Esther slaagde erin Haman aan te klagen als degene die er verantwoordelijk voor was dat de joden op ongehoorde wijze verkeerd voorgesteld en belasterd waren en die bovendien een verraderlijke samenzweerder tegen de belangen van de koning zelf was. De woedende Ahasveros gaf bevel het doodvonnis aan Haman te voltrekken, die nu zelf werd opgehangen aan de ruim 20 m hoge paal die Haman voor Mordechai had laten oprichten. — Esth. 7:1-10.

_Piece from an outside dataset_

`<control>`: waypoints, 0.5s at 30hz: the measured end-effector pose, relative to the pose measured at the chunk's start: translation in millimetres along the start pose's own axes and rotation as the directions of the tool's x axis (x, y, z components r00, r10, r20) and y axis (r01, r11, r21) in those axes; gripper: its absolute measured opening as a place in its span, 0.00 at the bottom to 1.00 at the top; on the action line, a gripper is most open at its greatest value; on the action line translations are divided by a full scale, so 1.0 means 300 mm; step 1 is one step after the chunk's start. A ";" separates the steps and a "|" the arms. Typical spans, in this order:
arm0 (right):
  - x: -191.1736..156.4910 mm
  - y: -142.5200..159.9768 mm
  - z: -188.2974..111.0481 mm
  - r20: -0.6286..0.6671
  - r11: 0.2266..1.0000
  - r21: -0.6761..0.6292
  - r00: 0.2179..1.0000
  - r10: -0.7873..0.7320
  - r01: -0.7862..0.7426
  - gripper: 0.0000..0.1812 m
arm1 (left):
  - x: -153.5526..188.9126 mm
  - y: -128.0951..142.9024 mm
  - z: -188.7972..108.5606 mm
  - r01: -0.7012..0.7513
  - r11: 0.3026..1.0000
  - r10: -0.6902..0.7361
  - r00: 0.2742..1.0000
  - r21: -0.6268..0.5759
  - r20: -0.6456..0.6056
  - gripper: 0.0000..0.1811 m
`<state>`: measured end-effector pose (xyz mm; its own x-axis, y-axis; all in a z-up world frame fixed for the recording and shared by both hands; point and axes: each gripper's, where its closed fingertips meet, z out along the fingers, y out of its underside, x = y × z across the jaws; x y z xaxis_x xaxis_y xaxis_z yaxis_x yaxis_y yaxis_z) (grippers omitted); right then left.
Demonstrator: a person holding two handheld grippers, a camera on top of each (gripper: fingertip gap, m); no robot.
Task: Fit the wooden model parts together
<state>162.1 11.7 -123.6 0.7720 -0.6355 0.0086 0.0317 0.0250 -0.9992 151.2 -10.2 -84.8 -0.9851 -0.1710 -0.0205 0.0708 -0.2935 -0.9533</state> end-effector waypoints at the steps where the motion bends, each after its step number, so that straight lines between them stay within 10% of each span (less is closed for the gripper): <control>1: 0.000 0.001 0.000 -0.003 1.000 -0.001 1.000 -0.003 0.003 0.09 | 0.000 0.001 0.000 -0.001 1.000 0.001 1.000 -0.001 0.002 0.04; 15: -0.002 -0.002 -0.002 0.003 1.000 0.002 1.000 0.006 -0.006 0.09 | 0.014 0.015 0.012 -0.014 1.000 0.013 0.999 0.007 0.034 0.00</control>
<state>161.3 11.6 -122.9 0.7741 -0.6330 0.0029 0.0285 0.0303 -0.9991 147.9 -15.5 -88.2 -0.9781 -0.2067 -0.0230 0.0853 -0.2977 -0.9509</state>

Mordechai werd nu in de plaats van Haman tot eerste minister benoemd en ontving de zegelring van de koning, waarmee hij staatsdocumenten kon verzegelen. Esther stelde Mordechai aan over het huis van Haman, dat de koning aan haar gegeven had. Vervolgens maakte Mordechai gebruik van de machtiging die de koning hem had verleend om een tegenbesluit uit te vaardigen dat de joden het wettelijke recht verleende zich te verdedigen. Voor de joden kwam er licht en redding en vreugdebetoon. Velen in het Perzische Rijk verbonden zich met de joden, en toen dan ook de 13de Adar aanbrak, de dag waarop de wetten van kracht werden, waren de joden voorbereid. Vanwege de hoge positie van Mordechai stonden de autoriteiten achter hen. In Susan werd de strijd een dag verlengd. Meer dan 75.000 vijanden van de joden werden in het Perzische Rijk verdelgd, onder wie ook de tien zonen van Haman (Esth. 8:1–9:18). Mordechai gebood dat de 14de en 15de Adar van elk jaar, de dagen die „Poerim” werden genoemd, dagen van vreugdebetoon en feestmaaltijden en het geven van geschenken aan elkaar en aan de armen zouden zijn, en dit gebod werd door Esther bekrachtigd. De joden legden zichzelf en ook hun nageslacht en allen die zich bij hen zouden aansluiten, de verplichting op het feest te vieren. Mordechai bleef zijn taak als tweede in het rijk vervullen. Hij werd door het aan God opgedragen volk, de joden, gerespecteerd en werkte tot hun welzijn. — Esth. 9:19-22, 27-32; 10:2, 3.
EEN MAN DES GELOOFS
Mordechai was een man des geloofs, net als degenen over wie de apostel Paulus in Hebreeën hoofdstuk 11 spreekt, hoewel hij daar niet met name wordt genoemd. Hij gaf blijk van moed, vastbeslotenheid, rechtschapenheid en loyaliteit jegens God en zijn volk en hield vast aan het beginsel dat later door Jezus tot uitdrukking werd gebracht: „Betaalt caesar daarom terug wat van caesar, maar God wat van God is” (Matth. 22:21). Hij en Esther waren uit de stam Benjamin, waarover de patriarch Jakob het volgende had geprofeteerd: „Benjamin zal blijven verscheuren als een wolf. ’s Morgens zal hij het vermeesterde dier eten en ’s avonds zal hij buit verdelen” (Gen. 49:27). De Benjaminieten werden in de avond van de natie Israël actief, toen er geen koning meer op de troon van Israël zat en de natie onder heidense heerschappij was gekomen. Het kan zijn dat Mordechai en Esther het voorrecht hadden het laatste lid van de gehate Amalekieten te verdelgen. De belangstelling die Mordechai had voor het welzijn van zijn landgenoten geeft te kennen dat hij geloofde dat uit het midden van de kinderen van Israël het zaad van Abraham zou voortkomen, door bemiddeling waarvan alle geslachten van de aardbodem zich zouden zegenen. — Gen. 12:2; 22:18.